Practice tip: Very important if you want to shoot the skyscrapers impressively: one should take a very short focal length! 18 mm (@ 35 mm) are the minimum, 15 mm or less are optimal. In Dubai you can find lenses of the well-known third party manufacturers at reasonable prices, since there is neither the VAT, income or sales tax!
A little more contemplative is the creek, the water arm that protrudes from the Arabian Gulf into the town and can be crossed with small wooden boats, the abras, for € 0.20 per trip. On the east side of the Creek, there are less skyscrapers, but not less many photographs. Right next to the pier of the Abras, the traditional Persian dhows, teak freight ships, bring all kinds of goods to Iran or from there into the Emirates. Not only the old boats offer plenty of opportunity to take photos, but the mostly Indian or Pakistani crews again and again invites me to push the release button.

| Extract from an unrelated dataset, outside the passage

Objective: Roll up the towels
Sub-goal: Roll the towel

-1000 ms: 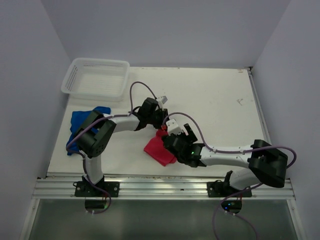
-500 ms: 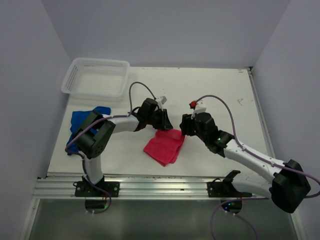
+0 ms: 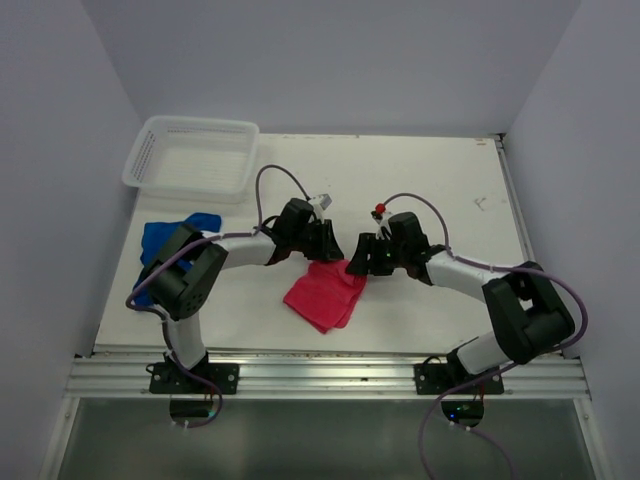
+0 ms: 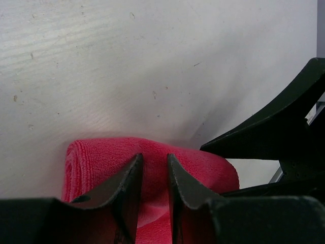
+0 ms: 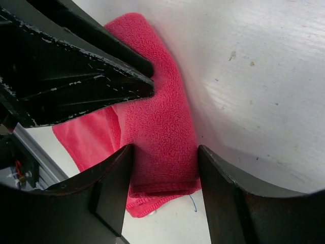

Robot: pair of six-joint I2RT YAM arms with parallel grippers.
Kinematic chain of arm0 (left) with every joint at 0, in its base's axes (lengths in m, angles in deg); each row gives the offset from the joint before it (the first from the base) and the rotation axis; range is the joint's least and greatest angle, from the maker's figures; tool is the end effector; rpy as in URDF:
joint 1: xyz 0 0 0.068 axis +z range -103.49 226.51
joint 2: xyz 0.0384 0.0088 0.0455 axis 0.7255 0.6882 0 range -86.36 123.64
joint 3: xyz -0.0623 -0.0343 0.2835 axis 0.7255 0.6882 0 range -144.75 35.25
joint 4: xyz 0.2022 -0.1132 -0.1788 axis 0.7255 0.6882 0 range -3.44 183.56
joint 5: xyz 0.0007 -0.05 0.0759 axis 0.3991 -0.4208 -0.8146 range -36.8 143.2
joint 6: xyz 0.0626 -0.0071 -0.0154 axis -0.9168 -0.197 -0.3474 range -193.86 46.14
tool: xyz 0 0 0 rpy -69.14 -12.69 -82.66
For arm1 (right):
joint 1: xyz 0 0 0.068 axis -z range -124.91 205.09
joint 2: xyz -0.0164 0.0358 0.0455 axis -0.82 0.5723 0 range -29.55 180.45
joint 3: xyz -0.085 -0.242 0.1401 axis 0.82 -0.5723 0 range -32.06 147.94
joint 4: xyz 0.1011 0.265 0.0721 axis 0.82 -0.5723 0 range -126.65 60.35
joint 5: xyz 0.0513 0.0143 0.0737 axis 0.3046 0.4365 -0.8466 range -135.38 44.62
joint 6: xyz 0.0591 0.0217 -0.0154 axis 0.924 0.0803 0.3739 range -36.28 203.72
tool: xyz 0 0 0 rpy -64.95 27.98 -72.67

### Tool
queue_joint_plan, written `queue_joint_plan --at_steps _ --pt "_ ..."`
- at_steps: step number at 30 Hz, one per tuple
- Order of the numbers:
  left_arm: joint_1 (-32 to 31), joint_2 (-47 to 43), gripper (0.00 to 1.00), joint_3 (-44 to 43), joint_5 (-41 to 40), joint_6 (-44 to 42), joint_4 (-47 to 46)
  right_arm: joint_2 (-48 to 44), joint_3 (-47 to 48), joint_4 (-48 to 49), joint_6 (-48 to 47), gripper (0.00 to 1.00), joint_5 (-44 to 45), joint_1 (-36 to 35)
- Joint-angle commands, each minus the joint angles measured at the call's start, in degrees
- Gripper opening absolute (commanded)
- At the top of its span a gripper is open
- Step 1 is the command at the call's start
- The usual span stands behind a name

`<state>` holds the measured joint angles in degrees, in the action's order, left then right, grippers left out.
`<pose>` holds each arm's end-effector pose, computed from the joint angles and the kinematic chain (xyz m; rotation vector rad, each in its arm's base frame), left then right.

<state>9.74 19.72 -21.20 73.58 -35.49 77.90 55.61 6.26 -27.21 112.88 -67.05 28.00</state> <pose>0.3229 -0.2633 0.1338 0.1679 2.4721 -1.0385 0.2733 0.1607 0.1500 -0.1534 2.4634 0.9027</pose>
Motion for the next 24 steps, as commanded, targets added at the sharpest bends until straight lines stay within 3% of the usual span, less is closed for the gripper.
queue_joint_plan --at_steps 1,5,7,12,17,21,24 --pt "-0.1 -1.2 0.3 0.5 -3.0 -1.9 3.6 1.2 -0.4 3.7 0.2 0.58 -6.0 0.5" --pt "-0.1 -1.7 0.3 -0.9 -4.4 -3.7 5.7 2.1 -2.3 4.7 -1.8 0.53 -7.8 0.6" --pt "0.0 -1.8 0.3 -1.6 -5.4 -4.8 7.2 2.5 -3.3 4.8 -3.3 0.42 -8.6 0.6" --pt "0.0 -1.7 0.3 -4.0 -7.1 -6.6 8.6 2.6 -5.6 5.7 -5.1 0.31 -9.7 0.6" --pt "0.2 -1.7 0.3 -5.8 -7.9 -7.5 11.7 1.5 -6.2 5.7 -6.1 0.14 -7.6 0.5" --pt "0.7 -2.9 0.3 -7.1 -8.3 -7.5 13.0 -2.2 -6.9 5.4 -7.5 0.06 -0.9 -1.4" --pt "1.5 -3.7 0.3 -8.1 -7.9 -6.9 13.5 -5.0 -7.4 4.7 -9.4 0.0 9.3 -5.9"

Rarely have I received a negative answer to the question of a portrait, but mostly fascinating portrait studies of friendly, foreign personalities. Many of the goods arriving from the Dhau’s from the Middle and Far East can be found on the Al Ras district, which is immediately adjacent to the port area, in the numerous souks, the markets. There is the gold souk, the spice souk, the silk souk, the food souk, but also a more remote one for cars or entertainment electronics. For buyers, the matter is very handy, as the traders of an industry are gathered in a street and find everything in a rich offer and the obvious competitiveness of course animates the business. And only very inexperienced tourists pay the first demanded price, which is, of course, completely inflated, finally you want to negotiate!
Practical tip: Even if Dubai seems to be the most liberal place in the Islamic world, one should take a very cautious approach when photographing people. Not everyone likes to be photographed and before shooting traditionally dressed Arabs they should be asked, photographing of women should be avoided.
All these markets are an inexhaustible photo hunting ground, you certainly do not need to emphasize here. But do not come between 1pm and 4pm, then the souks look as if they are extinct, there is a lunch break, and there is nothing to see from the lively activity and the surplus product offer. The standard zoom with approx. 35-150 mm (@ 35 mm) is sufficient for the photo raids in the port area and the souks, but plenty of memory space should be available.
An impression of traditional life and classical Arabian architecture can only be found in the Heritage Village, the Heritage House, the Diving Village, the Dubai Museum and some other extensively but authentically restored or rebuilt buildings of the old Dubai. In the narrow, shaded alleys of the Heritage Village, you can stroll around the undisturbed life of the turbulent life and make up for some of the contemplative architectural photographs from the past and then settle down in one of the galleries, cafes or restaurants to taste date cakes and Arabic coffee to enjoy a candle-lit dinner with camelmeat.